Aim of the exercise - Below is a listing; restate from it, character for character, the lines beginning at the line holding "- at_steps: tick" and ending at the line holding "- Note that", both included.
═══ Collected data
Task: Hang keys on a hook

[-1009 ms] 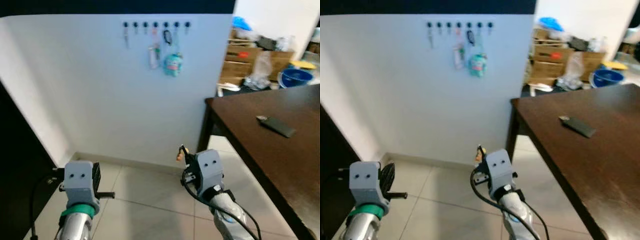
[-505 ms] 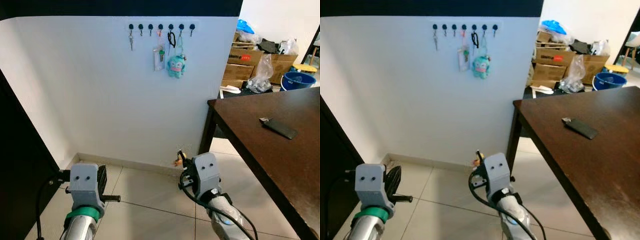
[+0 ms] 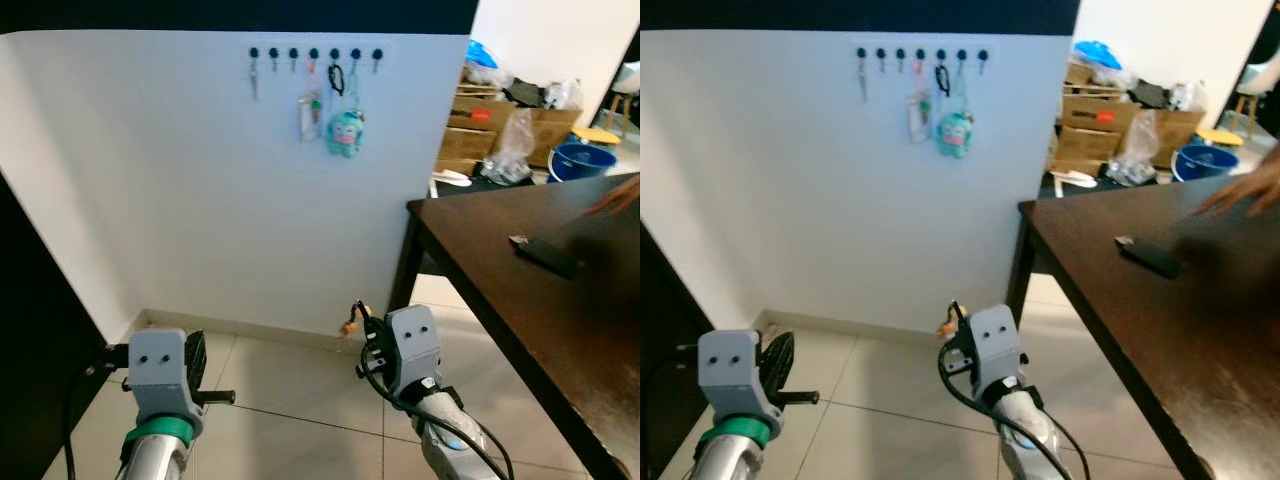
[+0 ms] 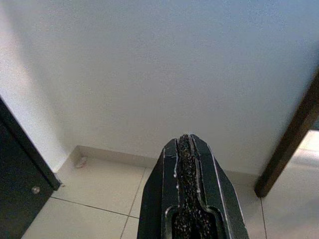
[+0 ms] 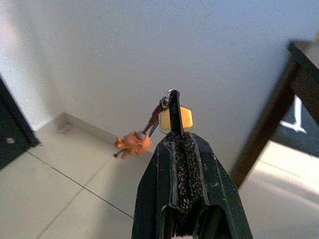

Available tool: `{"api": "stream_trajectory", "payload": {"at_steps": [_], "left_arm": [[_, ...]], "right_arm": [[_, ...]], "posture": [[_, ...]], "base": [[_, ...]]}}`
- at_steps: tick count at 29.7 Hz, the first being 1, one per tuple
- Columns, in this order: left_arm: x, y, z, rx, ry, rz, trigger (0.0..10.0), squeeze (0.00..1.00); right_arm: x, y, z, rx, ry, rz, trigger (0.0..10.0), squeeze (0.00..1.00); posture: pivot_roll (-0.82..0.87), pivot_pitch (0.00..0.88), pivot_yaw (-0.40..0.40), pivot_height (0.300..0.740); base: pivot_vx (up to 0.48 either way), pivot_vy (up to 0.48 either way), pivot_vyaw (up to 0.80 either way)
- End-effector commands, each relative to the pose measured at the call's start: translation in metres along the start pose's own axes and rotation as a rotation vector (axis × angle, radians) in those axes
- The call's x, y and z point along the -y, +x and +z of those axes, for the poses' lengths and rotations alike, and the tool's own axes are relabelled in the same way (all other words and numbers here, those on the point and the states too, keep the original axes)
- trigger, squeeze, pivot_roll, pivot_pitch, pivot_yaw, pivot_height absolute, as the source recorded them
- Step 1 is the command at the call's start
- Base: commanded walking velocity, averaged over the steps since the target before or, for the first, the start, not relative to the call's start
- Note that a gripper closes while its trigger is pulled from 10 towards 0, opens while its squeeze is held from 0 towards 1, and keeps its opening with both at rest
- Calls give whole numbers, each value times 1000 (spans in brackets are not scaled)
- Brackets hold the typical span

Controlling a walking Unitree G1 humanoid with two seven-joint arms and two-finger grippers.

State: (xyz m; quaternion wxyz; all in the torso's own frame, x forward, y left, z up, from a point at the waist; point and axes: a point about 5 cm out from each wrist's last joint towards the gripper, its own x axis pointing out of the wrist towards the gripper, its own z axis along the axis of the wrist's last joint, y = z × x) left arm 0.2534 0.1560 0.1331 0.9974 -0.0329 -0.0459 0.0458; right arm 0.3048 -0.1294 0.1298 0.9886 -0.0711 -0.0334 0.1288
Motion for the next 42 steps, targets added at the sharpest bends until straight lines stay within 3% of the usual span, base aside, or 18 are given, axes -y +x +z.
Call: {"api": "stream_trajectory", "payload": {"at_steps": [1, 9, 12, 27, 31, 42], "left_arm": [[-2, -3, -1, -5, 0, 3, 10000, 0], [-4, -1, 2, 3, -2, 11, 10000, 0], [-5, -1, 2, 5, -2, 14, 10000, 0], [-9, -1, 2, 6, 3, 31, 10000, 0], [-10, -1, 2, 6, 0, 38, 10000, 0], [-10, 0, 3, 9, -3, 39, 10000, 0]], "right_arm": [[0, -2, 0, 2, 8, 0, 10000, 0], [-1, -2, 0, 5, 15, 3, 10000, 0], [-3, -1, 1, 6, -28, 26, 10000, 0], [-6, -1, 2, 10, -53, 57, 10000, 0], [-5, -1, 1, 7, -10, 55, 10000, 0], [-6, -2, 2, 14, 3, 62, 10000, 0]], "posture": [[-150, 52, 120, 740], [-149, 56, 123, 740], [-149, 55, 124, 740], [-149, 55, 119, 740], [-149, 54, 116, 740], [-149, 54, 116, 740]], "base": [[266, 0, 0], [271, 0, 0], [277, 0, 0], [277, 0, 800], [278, 0, 0], [278, 0, 0]]}}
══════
Worked solution -
- at_steps: tick count at 29.7 Hz, the first being 1, one per tuple
- Columns, in this order: left_arm: x, y, z, rx, ry, rz, trigger (0.0..10.0), squeeze (0.00..1.00); right_arm: x, y, z, rx, ry, rz, trigger (0.0..10.0), squeeze (0.00..1.00); posture: pivot_roll (-0.82..0.87), pivot_pitch (0.00..0.88), pivot_yaw (-0.40..0.40), pivot_height (0.300..0.740); base: pivot_vx (up to 0.48 either way), pivot_vy (up to 0.48 either way), pivot_vyaw (up to 0.80 either way)
- End-effector commands, each relative to the pose measured at the call's start: translation in metres along the start pose's own axes and rotation as a rotation vector (axis × angle, radians) in those axes
- The call's x, y and z point along the -y, +x and +z of those axes, for the poses' lengths and rotations alike, and the tool's own axes are relabelled in the same way (all other words and numbers here, those on the point and the states too, keep the original axes)
- trigger, squeeze, pivot_roll, pivot_pitch, pivot_yaw, pivot_height absolute, as the source recorded them
- Step 1 is the command at the call's start
- Base: commanded walking velocity, averaged over the steps since the target before or, for the first, the start, not relative to the call's start
- Note that a gripper closes while its trigger is pulled from 10 towards 0, opens while its squeeze is held from 0 towards 1, and keeps its opening with both at rest

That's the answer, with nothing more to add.